Mesh1 on 5GHz works, connection to the rest of the LAN works. It looks to me that the mesh0 link gets disabled automatically for inactivity:

mesh0     ESSID: "*******"
          Access Point: ***********************
          Mode: Mesh Point  Channel: 11 (2.462 GHz)
          Center Channel 1: 11 2: unknown
          Tx-Power: 20 dBm  Link Quality: 46/70
          Signal: -64 dBm  Noise: unknown
          Bit Rate: 1.0 MBit/s
          Encryption: WPA3 SAE (CCMP)
          Type: nl80211  HW Mode(s): 802.11bgn
          Hardware: 14C3:7603 14C3:7603 [MediaTek MT7603E]
          TX power offset: none
          Frequency offset: none
          Supports VAPs: yes  PHY name: phy0

Look at Bit Rate: 1.0 MBit/s. I've looked around and it seems that's the result of the rate control algorithm of the mac80211 driver when it detects inactive wifi links. So, could it be possible that in this case, the MESH_SAE_AUTH_FAILURE is just a result of the minstrel_ht rate control which tunes down this WiFi interface because it's not being used?
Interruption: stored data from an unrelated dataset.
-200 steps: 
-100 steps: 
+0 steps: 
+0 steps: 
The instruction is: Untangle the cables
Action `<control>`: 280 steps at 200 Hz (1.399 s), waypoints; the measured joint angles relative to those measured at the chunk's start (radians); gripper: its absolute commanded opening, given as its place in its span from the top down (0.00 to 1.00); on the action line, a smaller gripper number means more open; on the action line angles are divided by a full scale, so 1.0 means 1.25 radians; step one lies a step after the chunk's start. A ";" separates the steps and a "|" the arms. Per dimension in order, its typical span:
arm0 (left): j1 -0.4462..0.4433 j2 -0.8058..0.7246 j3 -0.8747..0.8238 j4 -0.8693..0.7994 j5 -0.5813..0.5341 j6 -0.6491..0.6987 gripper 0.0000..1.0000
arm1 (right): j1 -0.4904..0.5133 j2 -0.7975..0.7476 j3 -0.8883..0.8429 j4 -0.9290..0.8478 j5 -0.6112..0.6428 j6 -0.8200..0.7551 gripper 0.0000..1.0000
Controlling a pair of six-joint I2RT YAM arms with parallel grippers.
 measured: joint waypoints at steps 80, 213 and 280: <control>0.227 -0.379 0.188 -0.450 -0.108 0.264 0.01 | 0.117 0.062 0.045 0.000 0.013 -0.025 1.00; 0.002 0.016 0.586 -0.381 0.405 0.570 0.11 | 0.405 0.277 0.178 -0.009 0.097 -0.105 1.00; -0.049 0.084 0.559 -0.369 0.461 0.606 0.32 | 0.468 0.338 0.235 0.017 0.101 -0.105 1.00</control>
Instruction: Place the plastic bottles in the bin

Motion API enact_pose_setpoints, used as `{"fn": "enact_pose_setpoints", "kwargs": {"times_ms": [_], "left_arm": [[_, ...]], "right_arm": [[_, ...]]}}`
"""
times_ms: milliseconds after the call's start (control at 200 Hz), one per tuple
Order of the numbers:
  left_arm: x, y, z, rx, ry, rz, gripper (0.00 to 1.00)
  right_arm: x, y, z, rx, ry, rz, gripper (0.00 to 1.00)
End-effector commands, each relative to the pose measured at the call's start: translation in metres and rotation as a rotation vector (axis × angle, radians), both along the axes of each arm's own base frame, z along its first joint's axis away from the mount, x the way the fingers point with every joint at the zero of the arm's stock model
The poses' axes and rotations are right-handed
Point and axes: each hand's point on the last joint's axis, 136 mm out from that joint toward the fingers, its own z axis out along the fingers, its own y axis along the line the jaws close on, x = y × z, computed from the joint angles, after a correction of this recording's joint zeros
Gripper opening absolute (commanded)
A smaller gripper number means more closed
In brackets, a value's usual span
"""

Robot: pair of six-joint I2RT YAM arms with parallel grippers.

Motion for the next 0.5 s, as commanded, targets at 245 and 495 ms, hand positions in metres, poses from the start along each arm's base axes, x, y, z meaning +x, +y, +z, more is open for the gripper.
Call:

BTW, here's iw dev mesh0 station dump:

Station *********** (on mesh0)
    inactive time:  36 ms
    rx bytes:   111090
    rx packets: 1380
    tx bytes:   3584
    tx packets: 28
    tx retries: 8
    tx failed:  0
    rx drop misc:   173
    signal:     -64 [-64, -71] dBm
    signal avg: -63 [-63, -71] dBm
    Toffset:    29762706465 us
    tx bitrate: 1.0 MBit/s
    tx duration:    54336 us
    rx duration:    0 us
    airtime weight: 256
    mesh llid:  0
    mesh plid:  0
    mesh plink: BLOCKED
    mesh airtime link metric: -1
    mesh connected to gate: no
    mesh connected to auth server:  no
    mesh local PS mode: UNKNOWN
    mesh peer PS mode:  UNKNOWN
    mesh non-peer PS mode:  ACTIVE
    authorized: no
    authenticated:  no
    associated: no
    preamble:   long
    WMM/WME:    yes
    MFP:        yes
    TDLS peer:  no
    DTIM period:    2
    beacon interval:100
    connected time: 71 seconds
    associated at [boottime]:   0.000s
    associated at:  1625990421471 ms
    current time:   1626024600677 ms

Notice: mesh plink: BLOCKED.

An update on this: I upgraded to OpenWrt 21.02 RC4 and added option cell_density '1' to the radio configuration, which should avoid the problem of minstrel HT tuning down the radio so much that the mesh would not be able to connect.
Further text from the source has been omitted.